Good ideas to perform an architecture search in CNN/DL.
Abstract: Architecture search aims at automatically finding neural architectures that are competitive with architectures designed by human experts. While recent approaches have come close to matching the predictive performance of manually designed architectures for image recognition, these approaches are problematic under constrained resources for two reasons: first, the architecture search itself requires vast computational resources for most proposed methods. Secondly, the found neural architectures are solely optimized for high predictive performance without penalizing excessive resource consumption. We address the first shortcoming by proposing NASH, an architecture search which considerable reduces the computational resources required for training novel architectures by applying network morphisms and aggressive learning rate schedules. On CIFAR10, NASH finds architectures with errors below 4% in only 3 days. We address the second shortcoming by proposing Pareto-NASH, a method for multi-objective architecture search that allows approximating the Pareto-front of architectures under multiple objective, such as predictive performance and number of parameters, in a single run of the method. Within 56 GPU days of architecture search, Pareto-NASH finds a model with 4M parameters and test error of 3.5%, as well as a model with less than 1M parameters and test error of 4.6%.

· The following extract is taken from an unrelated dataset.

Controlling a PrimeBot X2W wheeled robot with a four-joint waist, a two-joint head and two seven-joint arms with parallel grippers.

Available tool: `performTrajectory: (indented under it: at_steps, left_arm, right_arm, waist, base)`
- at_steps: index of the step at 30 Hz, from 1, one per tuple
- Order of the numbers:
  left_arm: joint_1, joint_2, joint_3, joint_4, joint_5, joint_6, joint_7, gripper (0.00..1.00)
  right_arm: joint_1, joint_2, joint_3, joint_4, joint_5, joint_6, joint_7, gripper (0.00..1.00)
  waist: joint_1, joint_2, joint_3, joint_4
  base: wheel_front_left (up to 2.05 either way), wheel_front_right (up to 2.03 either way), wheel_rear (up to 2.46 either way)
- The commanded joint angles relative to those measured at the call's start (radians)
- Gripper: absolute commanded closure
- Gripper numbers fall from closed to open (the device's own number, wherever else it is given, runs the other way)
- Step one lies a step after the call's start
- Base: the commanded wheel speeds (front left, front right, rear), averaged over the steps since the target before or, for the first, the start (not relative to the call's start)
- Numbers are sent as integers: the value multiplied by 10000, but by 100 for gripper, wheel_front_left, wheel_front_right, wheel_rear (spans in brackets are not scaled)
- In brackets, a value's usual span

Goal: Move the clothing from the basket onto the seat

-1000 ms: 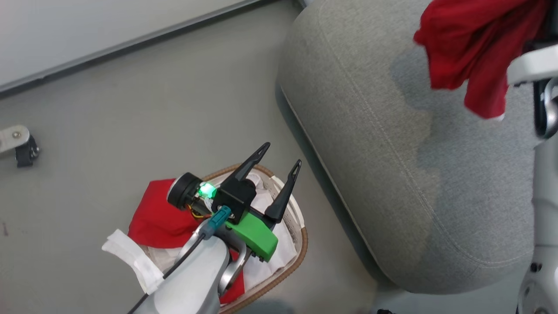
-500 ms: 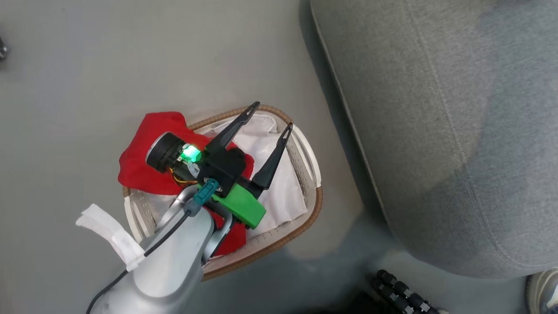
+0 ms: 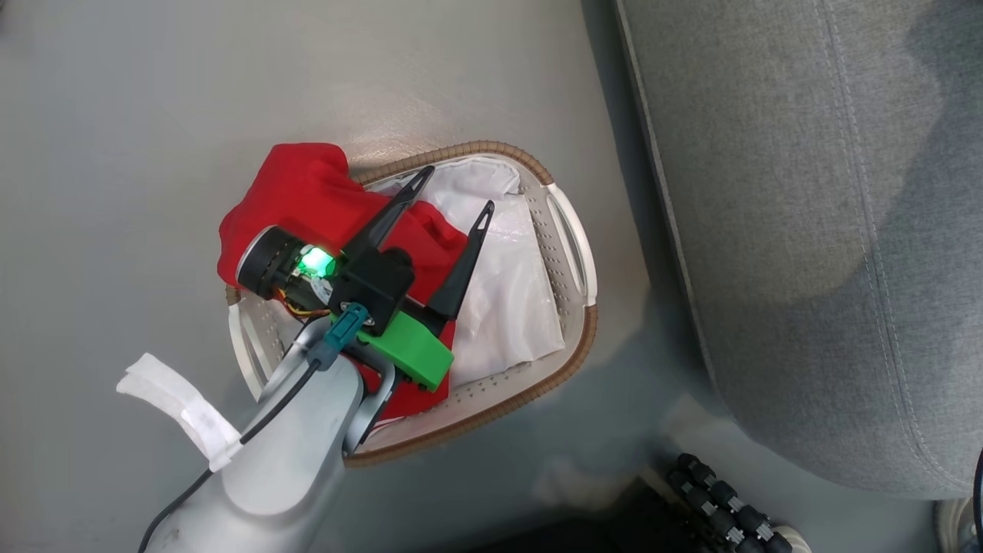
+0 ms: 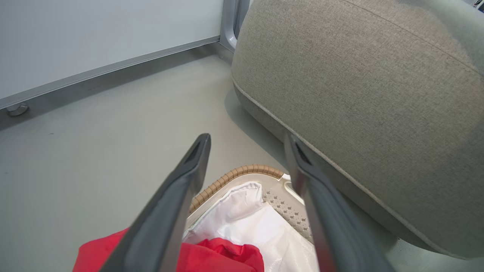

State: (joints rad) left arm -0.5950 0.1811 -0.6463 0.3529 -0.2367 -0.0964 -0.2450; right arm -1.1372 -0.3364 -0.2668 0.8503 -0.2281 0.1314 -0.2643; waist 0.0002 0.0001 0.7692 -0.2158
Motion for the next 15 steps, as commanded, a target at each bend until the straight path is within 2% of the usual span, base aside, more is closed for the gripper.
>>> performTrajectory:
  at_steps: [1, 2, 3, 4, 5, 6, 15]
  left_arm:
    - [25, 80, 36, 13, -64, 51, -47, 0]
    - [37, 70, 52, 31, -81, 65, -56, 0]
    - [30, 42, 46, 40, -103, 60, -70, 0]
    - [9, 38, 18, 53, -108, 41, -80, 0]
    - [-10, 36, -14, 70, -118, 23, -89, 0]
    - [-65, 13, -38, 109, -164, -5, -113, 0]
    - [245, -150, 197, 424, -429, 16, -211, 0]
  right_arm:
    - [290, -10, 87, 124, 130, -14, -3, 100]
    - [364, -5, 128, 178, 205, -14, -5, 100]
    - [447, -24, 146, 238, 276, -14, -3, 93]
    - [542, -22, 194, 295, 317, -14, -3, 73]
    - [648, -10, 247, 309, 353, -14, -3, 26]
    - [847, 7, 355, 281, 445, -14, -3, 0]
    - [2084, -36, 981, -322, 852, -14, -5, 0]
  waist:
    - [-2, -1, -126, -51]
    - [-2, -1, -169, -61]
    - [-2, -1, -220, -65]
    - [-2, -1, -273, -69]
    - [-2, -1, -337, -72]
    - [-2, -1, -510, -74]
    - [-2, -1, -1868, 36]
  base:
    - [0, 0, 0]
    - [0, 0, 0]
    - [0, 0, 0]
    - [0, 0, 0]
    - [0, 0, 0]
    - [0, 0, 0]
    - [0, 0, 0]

Conclusion: We proposed NASH, a simple and fast method for automated architecture search based on a hill climbing strategy, network morphisms, and training via SGDR. Experiments on CIFAR10 showed that our method yields competitive results while requiring considerably less computational resources for architecture search than most alternative approaches. However, in most practical application not only the predictive performance plays an important role but also resource consumption. To address this, we proposed Pareto-NASH, a multi-objective architecture search method that employs additional operators for shrinking models and extends NASH’s hill climbing strategy to an evolutionary algorithm. ParetoNASH is designed to exploit the fact that evaluating the performance of a neural network is orders of magnitude more expensive than evaluating, e.g., the model’s size. Experiments on CIFAR-10 showed that Pareto-NASH is able to find competitive models in terms of both predictive performance and resource efficiency.